D. J. Killings

Boise State Broncos
- Title: Cornerbacks coach

Personal information
- Born: August 9, 1995 (age 30) Miami, Florida, U.S.
- Listed height: 5 ft 10 in (1.78 m)
- Listed weight: 195 lb (88 kg)

Career information
- High school: First Coast (Jacksonville, Florida)
- College: UCF (2013–2016)
- NFL draft: 2017: undrafted

Career history

Playing
- New England Patriots (2017)*; Philadelphia Eagles (2017–2018)*; Indianapolis Colts (2018); Green Bay Packers (2018)*; Indianapolis Colts (2019)*; Oakland / Las Vegas Raiders (2019–2020); Calgary Stampeders (2021);
- * Offseason and/or practice squad member only

Coaching
- Boise State (2024-2025) Defensive graduate assistant; Boise State (2026–present) (Cornerbacks);

Awards and highlights
- Super Bowl champion (LII);
- Stats at Pro Football Reference

= D. J. Killings =

American gridiron football player (born 1995)

Dorian Jamaal "D. J." Killings (born August 9, 1995) is an American former professional football cornerback who is currently a defensive graduate assistant with the Boise State Broncos.
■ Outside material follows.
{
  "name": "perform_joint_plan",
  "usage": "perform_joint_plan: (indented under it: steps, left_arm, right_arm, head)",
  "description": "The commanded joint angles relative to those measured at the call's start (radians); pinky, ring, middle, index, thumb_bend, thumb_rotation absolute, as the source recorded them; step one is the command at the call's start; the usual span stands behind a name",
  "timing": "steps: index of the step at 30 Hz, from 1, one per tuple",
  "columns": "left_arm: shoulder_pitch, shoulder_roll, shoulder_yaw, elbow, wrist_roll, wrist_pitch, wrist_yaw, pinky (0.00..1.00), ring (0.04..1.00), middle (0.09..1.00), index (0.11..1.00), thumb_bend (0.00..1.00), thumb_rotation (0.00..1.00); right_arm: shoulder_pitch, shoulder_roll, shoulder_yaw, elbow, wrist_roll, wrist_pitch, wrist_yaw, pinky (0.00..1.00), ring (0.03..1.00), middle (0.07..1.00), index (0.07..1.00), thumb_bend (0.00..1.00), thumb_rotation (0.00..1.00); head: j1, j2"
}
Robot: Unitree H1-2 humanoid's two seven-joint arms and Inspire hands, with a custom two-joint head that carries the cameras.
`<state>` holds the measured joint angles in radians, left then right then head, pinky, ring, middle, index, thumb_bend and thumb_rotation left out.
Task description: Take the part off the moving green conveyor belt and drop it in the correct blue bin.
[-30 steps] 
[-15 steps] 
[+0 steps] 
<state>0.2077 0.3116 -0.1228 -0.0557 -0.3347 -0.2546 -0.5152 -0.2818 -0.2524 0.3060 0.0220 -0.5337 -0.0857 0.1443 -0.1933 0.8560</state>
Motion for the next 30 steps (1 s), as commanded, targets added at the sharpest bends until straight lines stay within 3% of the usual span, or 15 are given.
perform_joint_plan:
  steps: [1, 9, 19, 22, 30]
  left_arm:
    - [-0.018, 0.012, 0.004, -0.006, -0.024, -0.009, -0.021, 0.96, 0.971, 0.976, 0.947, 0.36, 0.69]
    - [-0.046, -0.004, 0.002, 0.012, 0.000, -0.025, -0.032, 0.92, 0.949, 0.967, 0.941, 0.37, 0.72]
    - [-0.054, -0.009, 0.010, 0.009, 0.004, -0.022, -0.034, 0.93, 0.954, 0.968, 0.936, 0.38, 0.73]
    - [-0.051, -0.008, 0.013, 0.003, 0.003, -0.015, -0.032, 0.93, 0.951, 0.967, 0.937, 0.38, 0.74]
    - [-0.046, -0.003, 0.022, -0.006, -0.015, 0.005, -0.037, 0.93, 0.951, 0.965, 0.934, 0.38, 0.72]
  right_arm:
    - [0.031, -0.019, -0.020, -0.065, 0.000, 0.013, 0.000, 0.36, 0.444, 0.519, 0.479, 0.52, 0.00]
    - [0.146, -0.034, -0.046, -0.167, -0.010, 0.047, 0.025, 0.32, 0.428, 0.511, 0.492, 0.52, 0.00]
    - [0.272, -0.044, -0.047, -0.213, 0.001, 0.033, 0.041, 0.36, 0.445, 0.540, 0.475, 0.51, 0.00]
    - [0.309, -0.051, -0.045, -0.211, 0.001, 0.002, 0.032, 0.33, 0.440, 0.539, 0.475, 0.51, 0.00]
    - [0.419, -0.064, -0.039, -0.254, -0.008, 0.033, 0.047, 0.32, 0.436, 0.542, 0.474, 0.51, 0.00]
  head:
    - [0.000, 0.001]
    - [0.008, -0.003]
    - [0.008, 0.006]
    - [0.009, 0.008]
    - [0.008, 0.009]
He played college football at UCF, and signed as an undrafted free agent with the New England Patriots in 2017.

==Professional career==

Killings was seen as a high value undrafted free agent prospect immediately after the draft, and fielded calls from several teams.

Pre-draft measurables
| Height | Weight | Arm length | Hand span | Wingspan | 40-yard dash | 10-yard split | 20-yard split | 20-yard shuttle | Three-cone drill | Vertical jump | Broad jump | Bench press |
| 5 ft 10+1⁄2 in (1.79 m) | 187 lb (85 kg) | 29+3⁄8 in (0.75 m) | 8+1⁄2 in (0.22 m) | 6 ft 0+7⁄8 in (1.85 m) | 4.48 s | 2.59 s | 1.56 s | 4.21 s | 6.97 s | 37+1⁄2 in (0.95 m) | 10 ft 4 in (3.15 m) | 22 reps |
All values from UCF Pro Day

===New England Patriots===
Killings signed with the New England Patriots as an undrafted free agent on May 5, 2017. He was waived/injured by the Patriots on September 2, 2017 and placed on injured reserve. He was released with an injury settlement on September 13, 2017.

===Philadelphia Eagles===
On October 3, 2017, Killings was signed to the Philadelphia Eagles practice squad. Killings stayed on the Eagles' practice squad while the team defeated the New England Patriots in Super Bowl LII. He signed a reserve/future contract with the Eagles on February 7, 2018.

On September 1, 2018, Killings was waived/injured by the Eagles and was placed on injured reserve. He was released on September 6, 2018.

===Indianapolis Colts (first stint)===
On October 16, 2018, Killings was signed to the Indianapolis Colts practice squad. He was promoted to the active roster on November 13, 2018. He was placed on injured reserve on November 20, 2018 with an ankle injury. He was released on December 10, 2018.

===Green Bay Packers===
On December 18, 2018, Killings was signed to the Green Bay Packers practice squad.

===Indianapolis Colts (second stint)===
On January 14, 2019, Killings signed a reserve/future contract with the Colts. He was waived on May 17, 2019.

===Oakland Raiders===
On May 30, 2019, Killings was signed by the Oakland Raiders. He was placed on injured reserve on August 11, 2019.

Killings was re-signed to a one-year contract on April 16, 2020. He chose to opt-out of the 2020 season due to the COVID-19 pandemic on August 3, 2020. He was released after the season on March 1, 2021.

===Calgary Stampeders===
Killings was signed to the Calgary Stampeders on May 17, 2021. He was released on November 29, 2021.